**Listed entries:**
|---|
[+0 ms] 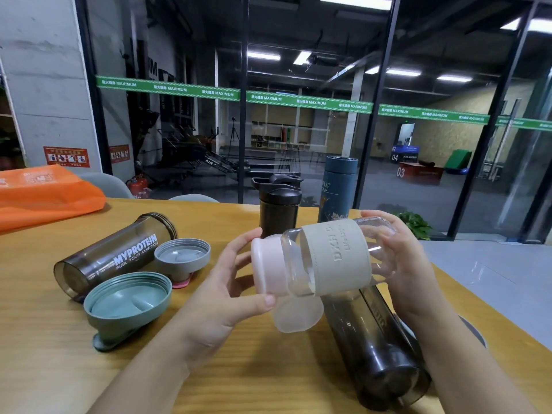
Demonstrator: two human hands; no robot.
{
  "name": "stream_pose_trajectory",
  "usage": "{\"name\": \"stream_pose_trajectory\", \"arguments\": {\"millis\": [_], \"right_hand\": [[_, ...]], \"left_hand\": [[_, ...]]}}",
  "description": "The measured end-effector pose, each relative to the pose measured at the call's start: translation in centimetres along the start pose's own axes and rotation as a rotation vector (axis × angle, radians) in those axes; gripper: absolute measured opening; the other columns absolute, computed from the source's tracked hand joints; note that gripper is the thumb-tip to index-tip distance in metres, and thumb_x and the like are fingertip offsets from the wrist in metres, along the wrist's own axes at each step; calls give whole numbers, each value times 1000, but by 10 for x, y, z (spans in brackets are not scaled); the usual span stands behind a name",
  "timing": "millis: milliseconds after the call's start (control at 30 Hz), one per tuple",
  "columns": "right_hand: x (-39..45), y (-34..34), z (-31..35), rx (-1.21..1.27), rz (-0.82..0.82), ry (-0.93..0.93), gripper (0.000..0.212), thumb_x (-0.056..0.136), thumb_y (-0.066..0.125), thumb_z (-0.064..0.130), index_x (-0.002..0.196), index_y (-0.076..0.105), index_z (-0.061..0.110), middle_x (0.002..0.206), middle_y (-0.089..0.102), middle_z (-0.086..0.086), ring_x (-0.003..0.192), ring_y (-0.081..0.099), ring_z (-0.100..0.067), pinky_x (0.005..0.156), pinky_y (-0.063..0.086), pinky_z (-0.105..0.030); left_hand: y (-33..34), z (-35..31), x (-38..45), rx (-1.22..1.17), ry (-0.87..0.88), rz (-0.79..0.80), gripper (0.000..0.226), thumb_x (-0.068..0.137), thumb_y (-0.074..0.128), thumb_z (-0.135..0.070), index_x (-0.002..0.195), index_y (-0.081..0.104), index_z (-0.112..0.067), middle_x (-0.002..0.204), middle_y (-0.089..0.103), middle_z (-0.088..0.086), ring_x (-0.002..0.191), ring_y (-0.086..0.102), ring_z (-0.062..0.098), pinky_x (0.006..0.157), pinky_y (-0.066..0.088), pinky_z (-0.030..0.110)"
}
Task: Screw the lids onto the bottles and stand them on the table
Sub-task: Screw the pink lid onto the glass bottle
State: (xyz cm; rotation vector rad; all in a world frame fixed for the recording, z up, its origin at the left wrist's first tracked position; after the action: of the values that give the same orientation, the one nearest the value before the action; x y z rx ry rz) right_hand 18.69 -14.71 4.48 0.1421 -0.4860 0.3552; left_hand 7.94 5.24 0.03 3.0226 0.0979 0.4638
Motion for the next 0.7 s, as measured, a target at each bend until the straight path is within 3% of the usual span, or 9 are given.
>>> {"name": "stream_pose_trajectory", "arguments": {"millis": [133,200,267,367,467,600,700], "right_hand": [[0,0,1,3,-7,-2,35,70,42,26,101,58,23,76,71,9,60,61,-4,47,46,-18],[0,0,2,10,-6,-6,35,70,42,26,101,58,23,77,72,10,60,61,-5,47,46,-18],[-1,0,3,19,-4,-11,36,71,42,27,102,58,23,78,72,9,63,62,-6,49,45,-22],[-3,1,4,32,4,-26,36,72,42,27,104,58,22,80,72,7,64,62,-8,50,43,-25],[-4,3,5,51,19,-36,35,72,42,27,102,58,20,80,72,6,63,62,-7,48,45,-20],[-5,3,5,28,27,-45,35,72,43,27,103,58,21,82,73,7,62,63,-5,48,47,-18],[-4,3,3,35,29,-36,35,72,44,26,103,58,21,82,72,7,60,62,-5,46,45,-18]], "left_hand": [[2,-4,1,-145,37,-7,76,48,85,-26,118,60,-45,125,61,0,104,65,17,79,55,27],[2,-5,2,-215,32,-13,89,41,93,-38,122,56,-46,124,64,-3,106,65,15,79,56,28],[3,-3,3,-264,-8,-13,109,35,91,-55,131,41,-49,121,66,-7,109,65,16,78,57,31],[5,5,2,-286,-115,36,121,36,80,-71,140,41,-22,115,63,8,93,61,28,71,55,33],[10,12,-3,-269,-208,102,114,35,72,-80,126,57,-13,101,55,18,70,58,26,57,49,31],[9,15,-6,-278,-276,131,118,41,64,-83,126,52,-3,83,53,11,61,49,22,53,42,29],[11,13,-5,-254,-276,106,92,52,63,-76,117,61,-12,80,45,13,59,45,21,52,41,27]]}}
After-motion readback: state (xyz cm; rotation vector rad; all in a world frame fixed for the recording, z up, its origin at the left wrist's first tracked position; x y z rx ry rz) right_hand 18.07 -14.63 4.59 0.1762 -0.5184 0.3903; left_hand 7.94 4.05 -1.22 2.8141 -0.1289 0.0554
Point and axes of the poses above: each hand's wrist, its own x-axis towards the middle knuckle, its own y-axis out of the palm, z = x × y, the point moved 5 cm from there along x, towards the middle knuckle
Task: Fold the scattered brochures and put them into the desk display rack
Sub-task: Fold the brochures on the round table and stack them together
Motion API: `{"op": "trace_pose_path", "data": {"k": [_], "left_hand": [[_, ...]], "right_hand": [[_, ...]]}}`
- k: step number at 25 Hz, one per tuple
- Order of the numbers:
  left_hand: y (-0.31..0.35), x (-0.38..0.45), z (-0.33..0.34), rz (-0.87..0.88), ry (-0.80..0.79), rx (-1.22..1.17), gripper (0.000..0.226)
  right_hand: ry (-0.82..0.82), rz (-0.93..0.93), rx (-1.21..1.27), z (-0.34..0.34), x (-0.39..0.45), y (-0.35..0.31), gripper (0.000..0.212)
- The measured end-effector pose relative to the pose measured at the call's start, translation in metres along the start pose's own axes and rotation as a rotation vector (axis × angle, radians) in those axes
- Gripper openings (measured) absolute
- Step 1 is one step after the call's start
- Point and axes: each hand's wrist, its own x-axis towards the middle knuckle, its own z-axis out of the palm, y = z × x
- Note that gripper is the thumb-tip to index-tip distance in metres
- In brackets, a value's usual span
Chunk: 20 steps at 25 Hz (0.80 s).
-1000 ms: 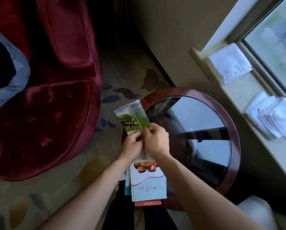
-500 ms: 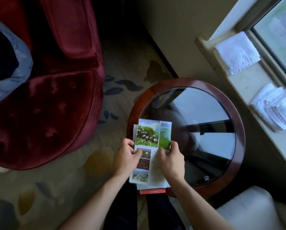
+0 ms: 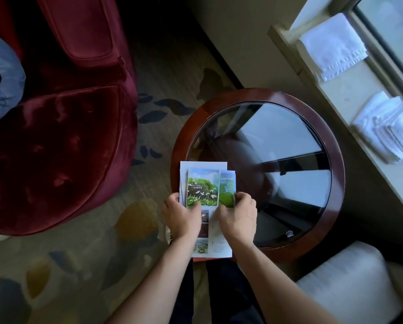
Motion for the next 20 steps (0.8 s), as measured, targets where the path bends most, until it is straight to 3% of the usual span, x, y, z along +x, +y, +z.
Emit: {"op": "trace_pose_path", "data": {"k": [3,6,10,14,18,20], "left_hand": [[0.009,0.007,-0.001,-0.109,-0.019,-0.073,0.042],[0.006,0.004,-0.005,-0.111,-0.171,-0.135,0.027],[0.042,0.006,-0.018,0.219,-0.365,-0.356,0.04],[0.083,0.006,-0.017,0.583,-0.354,-0.326,0.046],[0.078,0.002,-0.006,0.654,-0.351,-0.135,0.025],[0.072,0.006,-0.004,0.663,-0.343,-0.126,0.033]], "right_hand": [[-0.093,0.017,0.035,-0.006,0.012,0.001,0.042],[-0.115,0.059,0.174,-0.014,0.01,0.0,0.038],[-0.038,-0.05,0.473,-0.05,0.016,-0.019,0.04],[0.172,-0.27,0.543,-0.077,0.019,-0.041,0.033],[0.158,-0.134,0.495,-0.073,0.019,-0.029,0.026],[0.151,-0.169,0.528,-0.071,0.023,-0.023,0.025]]}}
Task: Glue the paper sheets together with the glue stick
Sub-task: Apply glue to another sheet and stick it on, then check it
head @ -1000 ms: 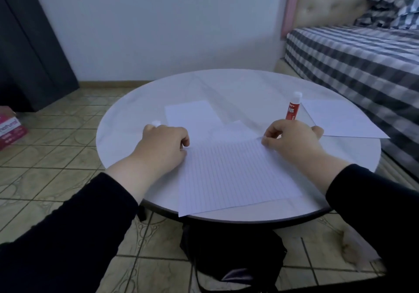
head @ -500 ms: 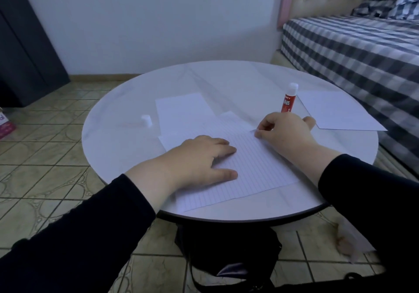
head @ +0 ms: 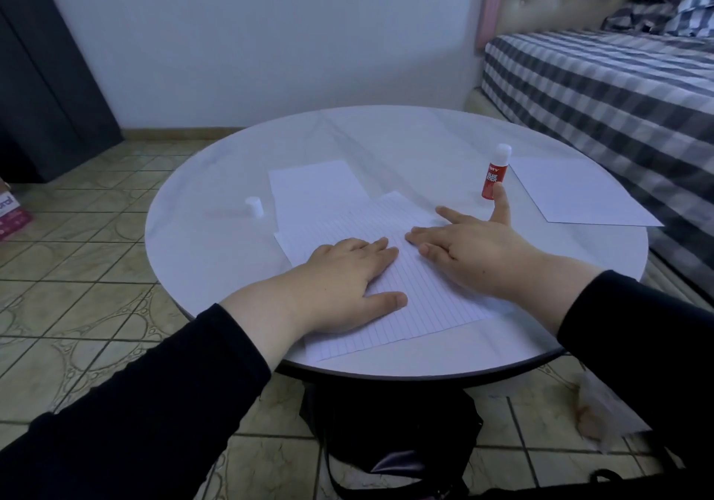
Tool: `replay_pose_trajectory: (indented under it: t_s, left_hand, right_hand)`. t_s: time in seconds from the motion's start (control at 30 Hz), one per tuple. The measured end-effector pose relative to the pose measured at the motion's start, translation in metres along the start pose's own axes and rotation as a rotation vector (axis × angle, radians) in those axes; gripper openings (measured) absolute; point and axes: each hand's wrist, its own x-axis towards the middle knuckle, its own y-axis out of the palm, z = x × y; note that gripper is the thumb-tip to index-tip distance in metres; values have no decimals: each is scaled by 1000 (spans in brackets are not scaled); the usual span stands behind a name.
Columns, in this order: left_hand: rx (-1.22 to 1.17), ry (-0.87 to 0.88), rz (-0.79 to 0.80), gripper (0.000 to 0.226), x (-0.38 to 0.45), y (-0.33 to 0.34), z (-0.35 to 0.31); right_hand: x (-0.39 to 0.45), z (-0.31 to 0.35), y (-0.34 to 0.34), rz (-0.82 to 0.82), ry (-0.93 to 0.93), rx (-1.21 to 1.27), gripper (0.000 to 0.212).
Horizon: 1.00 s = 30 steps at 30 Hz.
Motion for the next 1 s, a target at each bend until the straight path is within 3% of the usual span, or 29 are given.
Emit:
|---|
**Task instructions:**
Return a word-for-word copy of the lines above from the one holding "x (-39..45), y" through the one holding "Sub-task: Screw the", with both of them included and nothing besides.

**Answer to this exercise:**
  "columns": "right_hand: x (-39..45), y (-34..34), z (-31..35), rx (-1.21..1.27), rz (-0.82..0.82), ry (-0.93..0.93), gripper (0.000..0.212), thumb_x (-0.056..0.136), thumb_y (-0.066..0.125), thumb_z (-0.064..0.130), index_x (-0.002..0.196), index_y (-0.076..0.105), index_z (-0.061..0.110), middle_x (0.002..0.206), middle_y (-0.089..0.102), middle_z (-0.086..0.086), ring_x (-0.003..0.192), ring_y (-0.081..0.099), ring_z (-0.100..0.067), pinky_x (0.005..0.156), pinky_y (-0.063..0.086), pinky_z (-0.105..0.030); left_hand: y (-33..34), z (-35..31), x (-38..45), rx (-1.22..1.17), ry (-0.87..0.88), rz (-0.79..0.80), gripper (0.000..0.226), thumb_x (-0.068..0.137), thumb_y (-0.074..0.128), thumb_z (-0.135..0.070), index_x (-0.002..0.195), index_y (-0.081..0.104), index_z (-0.112..0.067), middle_x (-0.002..0.204), middle_y (-0.089..0.103), middle_z (-0.088..0.086), ring_x (-0.002..0.191), ring_y (-0.086..0.102), ring_z (-0.062..0.098), pinky_x (0.006..0.157), pinky_y (-0.066..0.088), pinky_z (-0.030..0.110)"
}
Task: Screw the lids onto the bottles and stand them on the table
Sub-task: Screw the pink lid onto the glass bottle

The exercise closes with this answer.